Vom Ende einer Geschichte
Und nein, er war nicht auf Verarschung aus, ganz und gar nicht.
Old Joe Hunt schaute auf die Uhr und lächelte. »Finn, in fünf Jahren gehe ich in den Ruhestand. Und ich stelle Ihnen mit Vergnügen eine Empfehlung aus, falls Sie meine Nachfolge antreten möchten.« Und auch er war nicht auf Verarschung aus.
Eines Morgens verkündete der Direktor den in der Aula versammelten Schülern und Lehrern in dem düsteren Ton, den er bei Schulverweisen und katastrophalen Sportniederlagen anschlug, er habe eine traurige Nachricht für uns, und zwar sei Robson aus der Oberstufe Naturwissenschaft am Wochenende verstorben. Während ergriffenes Gemurmel einsetzte, erzählte er uns, Robson sei in der Blüte der Jugend dahingerafft worden, sein Hinscheiden sei ein Verlust für die gesamte Schule, und wir seien alle symbolisch bei der Beerdigung zugegen. Eigentlich alles, nur nicht das, was wir wissen wollten: wie und warum und, falls es etwa Mord war, durch wen.
»Eros und Thanatos«, bemerkte Adrian vor der ersten Unterrichtsstunde des Tages. »Thanatos hat mal wieder gesiegt.«
»Robson war nicht gerade ein Eros-und-Thanatos-Kandidat«, wandte Alex ein. Colin und ich nickten zustimmend. Wir wussten das, weil er einige Jahre in unserer Klasse gewesen war: ein ordentlicher, fantasieloser Junge, der ein völliges Desinteresse an allem Künstlerischen gezeigt hatte und seinen Weg getrottet war, ohne jemandem etwas zuleide zu tun. Jetzt hatte er uns etwas zuleide getan, weil er sich mit seinem frühen Tod einenNamen gemacht hatte. Die Blüte der Jugend, na ja: Der Robson, den wir gekannt hatten, war eine unscheinbare Pflanze gewesen.
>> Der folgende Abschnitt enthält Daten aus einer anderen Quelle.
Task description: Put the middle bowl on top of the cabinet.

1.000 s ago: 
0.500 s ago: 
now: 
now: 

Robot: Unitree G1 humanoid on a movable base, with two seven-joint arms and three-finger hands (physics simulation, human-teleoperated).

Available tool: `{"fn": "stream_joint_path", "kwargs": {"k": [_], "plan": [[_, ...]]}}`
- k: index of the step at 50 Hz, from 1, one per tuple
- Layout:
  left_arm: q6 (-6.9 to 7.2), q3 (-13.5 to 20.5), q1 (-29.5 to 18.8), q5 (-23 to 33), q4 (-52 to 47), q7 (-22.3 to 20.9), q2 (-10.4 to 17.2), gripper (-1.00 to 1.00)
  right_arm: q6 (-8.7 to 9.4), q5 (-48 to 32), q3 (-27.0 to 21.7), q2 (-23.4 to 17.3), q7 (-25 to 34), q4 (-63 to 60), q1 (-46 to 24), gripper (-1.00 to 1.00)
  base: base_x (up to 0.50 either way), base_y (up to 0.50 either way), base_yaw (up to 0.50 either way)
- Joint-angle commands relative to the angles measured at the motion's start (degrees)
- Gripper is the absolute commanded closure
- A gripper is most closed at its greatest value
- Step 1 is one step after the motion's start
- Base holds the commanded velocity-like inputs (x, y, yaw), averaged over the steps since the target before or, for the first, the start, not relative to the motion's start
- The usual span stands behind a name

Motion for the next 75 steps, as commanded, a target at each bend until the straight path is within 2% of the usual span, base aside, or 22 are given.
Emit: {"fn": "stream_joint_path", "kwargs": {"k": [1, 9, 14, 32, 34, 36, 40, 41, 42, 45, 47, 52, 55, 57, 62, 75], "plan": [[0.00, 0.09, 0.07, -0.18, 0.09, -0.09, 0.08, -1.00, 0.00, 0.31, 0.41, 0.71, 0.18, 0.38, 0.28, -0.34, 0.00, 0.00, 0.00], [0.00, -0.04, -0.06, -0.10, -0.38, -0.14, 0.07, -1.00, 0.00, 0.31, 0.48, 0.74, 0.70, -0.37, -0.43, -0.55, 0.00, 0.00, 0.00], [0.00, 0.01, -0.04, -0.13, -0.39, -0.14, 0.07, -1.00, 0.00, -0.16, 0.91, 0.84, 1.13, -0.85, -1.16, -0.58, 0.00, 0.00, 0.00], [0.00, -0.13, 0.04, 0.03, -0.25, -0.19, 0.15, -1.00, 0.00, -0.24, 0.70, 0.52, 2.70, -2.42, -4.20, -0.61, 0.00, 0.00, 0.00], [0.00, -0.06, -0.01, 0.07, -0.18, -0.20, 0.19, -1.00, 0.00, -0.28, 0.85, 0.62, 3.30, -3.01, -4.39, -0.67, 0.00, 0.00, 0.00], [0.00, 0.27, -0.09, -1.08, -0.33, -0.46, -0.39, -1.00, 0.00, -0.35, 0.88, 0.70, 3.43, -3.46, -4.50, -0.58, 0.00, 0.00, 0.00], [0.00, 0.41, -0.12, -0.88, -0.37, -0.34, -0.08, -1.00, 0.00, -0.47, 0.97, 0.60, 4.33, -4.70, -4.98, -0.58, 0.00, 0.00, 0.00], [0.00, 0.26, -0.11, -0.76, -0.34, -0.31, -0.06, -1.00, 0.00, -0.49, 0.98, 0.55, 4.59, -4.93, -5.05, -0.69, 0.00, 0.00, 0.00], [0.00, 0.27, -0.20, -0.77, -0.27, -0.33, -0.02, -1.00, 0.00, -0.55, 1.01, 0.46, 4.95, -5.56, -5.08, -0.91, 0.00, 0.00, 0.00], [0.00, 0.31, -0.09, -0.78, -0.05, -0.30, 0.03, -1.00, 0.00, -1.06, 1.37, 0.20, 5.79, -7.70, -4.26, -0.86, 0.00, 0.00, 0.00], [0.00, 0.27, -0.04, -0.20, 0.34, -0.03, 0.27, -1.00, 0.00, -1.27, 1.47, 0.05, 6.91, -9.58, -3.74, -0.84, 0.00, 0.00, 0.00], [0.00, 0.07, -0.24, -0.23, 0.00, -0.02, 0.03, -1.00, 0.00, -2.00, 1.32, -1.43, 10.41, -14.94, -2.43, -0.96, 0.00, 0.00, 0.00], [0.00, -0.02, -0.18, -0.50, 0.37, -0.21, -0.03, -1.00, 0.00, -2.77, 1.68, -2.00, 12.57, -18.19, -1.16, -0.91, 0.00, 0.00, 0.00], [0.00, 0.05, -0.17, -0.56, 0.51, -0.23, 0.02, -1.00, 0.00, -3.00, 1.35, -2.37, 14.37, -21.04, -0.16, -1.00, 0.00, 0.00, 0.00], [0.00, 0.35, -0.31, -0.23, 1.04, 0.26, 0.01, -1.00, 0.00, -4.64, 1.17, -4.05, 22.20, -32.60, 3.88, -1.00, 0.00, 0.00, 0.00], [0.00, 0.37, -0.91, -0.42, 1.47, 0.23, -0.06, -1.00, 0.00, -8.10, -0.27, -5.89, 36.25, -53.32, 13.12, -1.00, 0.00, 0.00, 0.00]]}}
Von einer Krankheit, einem Fahrradunfall oder einer Gasexplosion war nicht die Rede gewesen, und ein paar Tage später verlautete durch Gerüchte (alias Brown aus der Oberstufe Mathe), was die Obrigkeit nicht verlauten lassen konnte oder wollte. Robson hatte seiner Freundin ein Kind gemacht, sich auf dem Dachboden erhängt und war erst nach zwei Tagen gefunden worden.
»Ich hätte nie gedacht, dass er weiß, wie man sich erhängt.«
»Er war in der Oberstufe Naturwissenschaft.«
»Aber man braucht doch einen speziellen Laufknoten.«
»Nur im Kino. Und bei echten Hinrichtungen. Es geht auch mit einem ganz normalen Knoten. Dauert nur länger, bis du erstickst.«
»Wie stellen wir uns seine Freundin vor?«
Wir erwogen die uns bekannten Möglichkeiten: spröde Jungfrau (nunmehr Exjungfrau), aufgetakeltes Ladenmädchen, erfahrene ältere Frau, verseuchte Hure. Die erörterten wir, bis Adrian unser Interesse in eine andere Richtung lenkte.
»Camus hat gesagt, Selbstmord sei die einzig wahre philosophische Frage.«
»Von Ethik, Politik, Ästhetik, dem Wesen der Wirklichkeit und allem anderen abgesehen.« Alex’ Erwiderung hatte eine gewisse Schärfe.
»Die einzig wahre Frage. Die grundlegende Frage, aus der sich alle anderen ableiten.«
Nach ausführlicher Analyse von Robsons Selbstmord kamen wir zu dem Schluss, dieser Selbstmord könne nurin einem arithmetischen Sinn als philosophisch gelten: Da Robson sich anschickte, die Menschheit um ein Wesen zu vermehren, hatte er sich ethisch verpflichtet gefühlt, die Zahlen auf diesem Planeten konstant zu halten. Doch in jeder anderen Beziehung befanden wir, Robson habe uns – und das ernsthafte Denken – verraten. Er hatte unphilosophisch, ichbezogen und unkünstlerisch gehandelt: mit anderen Worten, falsch. Und mit seinem Abschiedsbrief, in dem Gerüchten (wiederum Brown) zufolge nur »Tut mir leid, Mama« stand, war unserer Meinung nach ein ungeheures Bildungspotenzial verschenkt worden.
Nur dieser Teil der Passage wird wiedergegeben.